Patel Kunal S, Shu Chen Jia, Yuan Frank, Attiah Mark, Wilson Bayard, Wang Marilene B, Bergsneider Marvin, Kim Won
Department of Neurosurgery, University of California Los Angeles, Los Angeles, CA, USA.
Department of Head and Neck Surgery, University of California Los Angeles, Los Angeles, CA, USA.
Clin Neurol Neurosurg. 2019 Jul;182:87-91. doi: 10.1016/j.clineuro.2019.05.007. Epub 2019 May 13.
Delayed symptomatic hyponatremia is a known phenomenon occurring > 3 days after transsphenoidal surgery. This is a significant cause of post-operative emergency room visits and re-admissions. We describe and characterize post-operative hyponatremia in patients undergoing endoscopic transsphenoidal surgery, identify predictive factors, and create a clinical tool for predicting high risk patients.
PATIENTS & METHODS: We retrospectively reviewed a series of over 300 consecutive patients undergoing endoscopic transsphenoidal surgery and identified patients with delayed hyponatremia as well as patient, tumor, and surgical characteristics. In addition, we recorded inpatient post-operative sodium and specific gravity values as well as treatment upond discharge. Univariate and multivariate analyses were carried out to identify predictors of delayed hyponatremia and stratify patients into risk groups.
We found that 15% of patients developed delayed hyponatremia and that this occurred most commonly on post-operative day 7. This accounted for more than half of re-admissions after this type of surgery. Female patients and patients needing fluid restriction or fludrocortisone upon discharge were more likely to develop delayed hyponatremia. Patients with post-operative diabetes insipidus were less likely to develop delayed hyponatremia. Using ROC analysis we developed a score which reliably could stratify patients at risk for delayed hyponatremia.

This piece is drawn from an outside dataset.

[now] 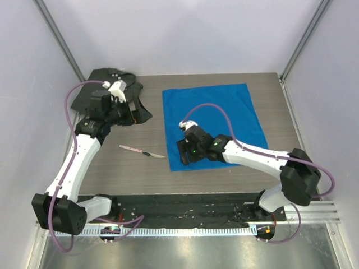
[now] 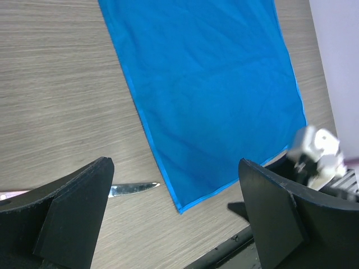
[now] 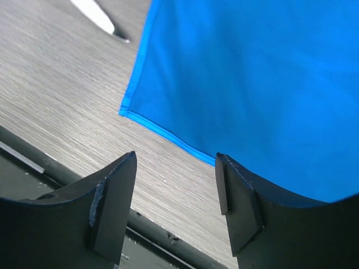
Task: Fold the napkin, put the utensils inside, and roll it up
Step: Fold the napkin
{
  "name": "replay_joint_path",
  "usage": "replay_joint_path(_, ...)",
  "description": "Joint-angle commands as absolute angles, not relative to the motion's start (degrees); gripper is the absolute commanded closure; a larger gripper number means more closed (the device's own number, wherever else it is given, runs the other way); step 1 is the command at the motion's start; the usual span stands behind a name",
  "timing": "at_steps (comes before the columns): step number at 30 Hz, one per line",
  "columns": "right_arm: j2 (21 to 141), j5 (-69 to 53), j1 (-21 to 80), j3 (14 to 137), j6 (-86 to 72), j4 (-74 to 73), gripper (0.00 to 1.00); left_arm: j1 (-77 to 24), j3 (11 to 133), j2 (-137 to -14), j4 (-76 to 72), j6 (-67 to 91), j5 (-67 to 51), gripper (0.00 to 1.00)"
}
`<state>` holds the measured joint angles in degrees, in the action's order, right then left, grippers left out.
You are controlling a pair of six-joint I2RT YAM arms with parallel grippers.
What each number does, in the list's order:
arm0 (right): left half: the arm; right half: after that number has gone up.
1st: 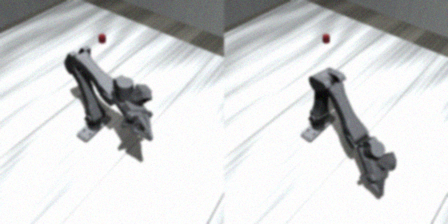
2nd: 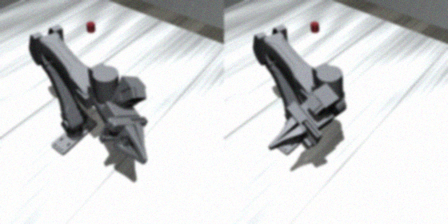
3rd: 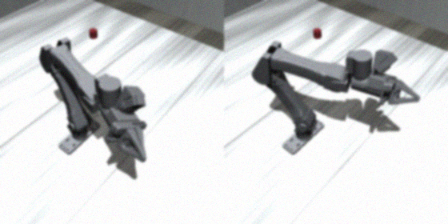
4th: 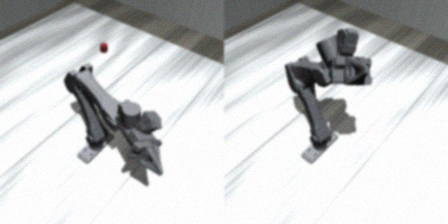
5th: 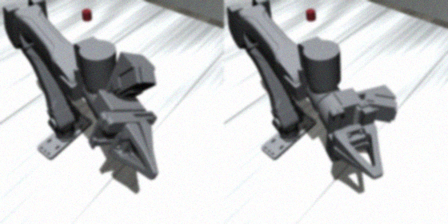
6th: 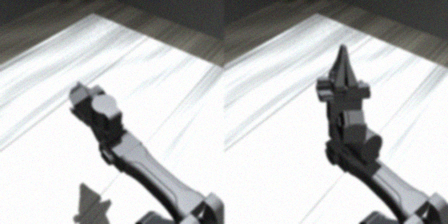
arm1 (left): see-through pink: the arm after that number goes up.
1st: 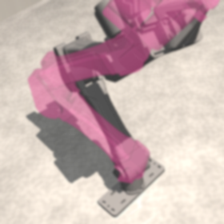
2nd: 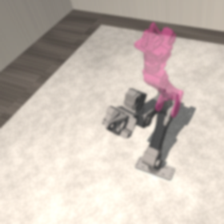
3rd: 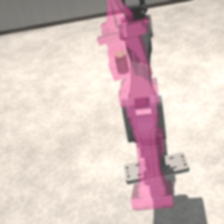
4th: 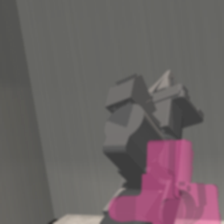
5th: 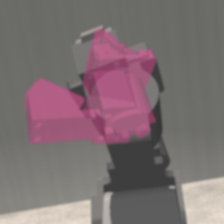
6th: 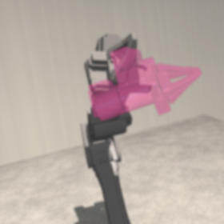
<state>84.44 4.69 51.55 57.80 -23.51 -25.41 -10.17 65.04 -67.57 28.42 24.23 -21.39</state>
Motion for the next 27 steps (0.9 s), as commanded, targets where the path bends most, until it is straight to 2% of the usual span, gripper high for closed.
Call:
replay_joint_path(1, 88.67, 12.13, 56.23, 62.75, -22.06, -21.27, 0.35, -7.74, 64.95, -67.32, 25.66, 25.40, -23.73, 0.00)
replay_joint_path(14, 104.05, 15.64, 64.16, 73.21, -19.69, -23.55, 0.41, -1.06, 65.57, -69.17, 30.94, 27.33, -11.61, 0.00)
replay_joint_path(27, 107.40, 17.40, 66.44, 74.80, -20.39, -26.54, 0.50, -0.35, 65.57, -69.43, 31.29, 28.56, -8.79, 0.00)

We confirm the risk of delayed hyponatremia after transphenoidal surgery and identify factors that are revealed before discharge to identify patients at higher risk of delayed hyponatremia. These data may help identify patients who require treatment upon discharge and short interval follow up to avoid significant costs of re-admission.
延迟性症状性低钠血症是经蝶窦手术后3天以上出现的一种已知现象。这是术后急诊就诊和再次入院的重要原因。我们描述并表征了接受内镜经蝶窦手术患者的术后低钠血症,确定了预测因素,并创建了一种预测高危患者的临床工具。
我们回顾性分析了连续300余例接受内镜经蝶窦手术的患者,确定了延迟性低钠血症患者以及患者、肿瘤和手术特征。此外,我们记录了患者术后住院期间的钠和比重值以及出院时的治疗情况。进行单因素和多因素分析以确定延迟性低钠血症的预测因素,并将患者分层为风险组。
我们发现15%的患者发生了延迟性低钠血症,最常见于术后第7天。这占此类手术后再次入院的一半以上。女性患者以及出院时需要限制液体摄入或使用氟氢可的松的患者更有可能发生延迟性低钠血症。术后发生尿崩症的患者发生延迟性低钠血症的可能性较小。通过ROC分析,我们制定了一个评分,该评分能够可靠地将有延迟性低钠血症风险的患者分层。
我们证实了经蝶窦手术后延迟性低钠血症的风险,并确定了出院前可发现的因素,以识别延迟性低钠血症风险较高的患者。这些数据可能有助于识别出院时需要治疗并进行短期随访的患者,以避免再次入院的高昂费用。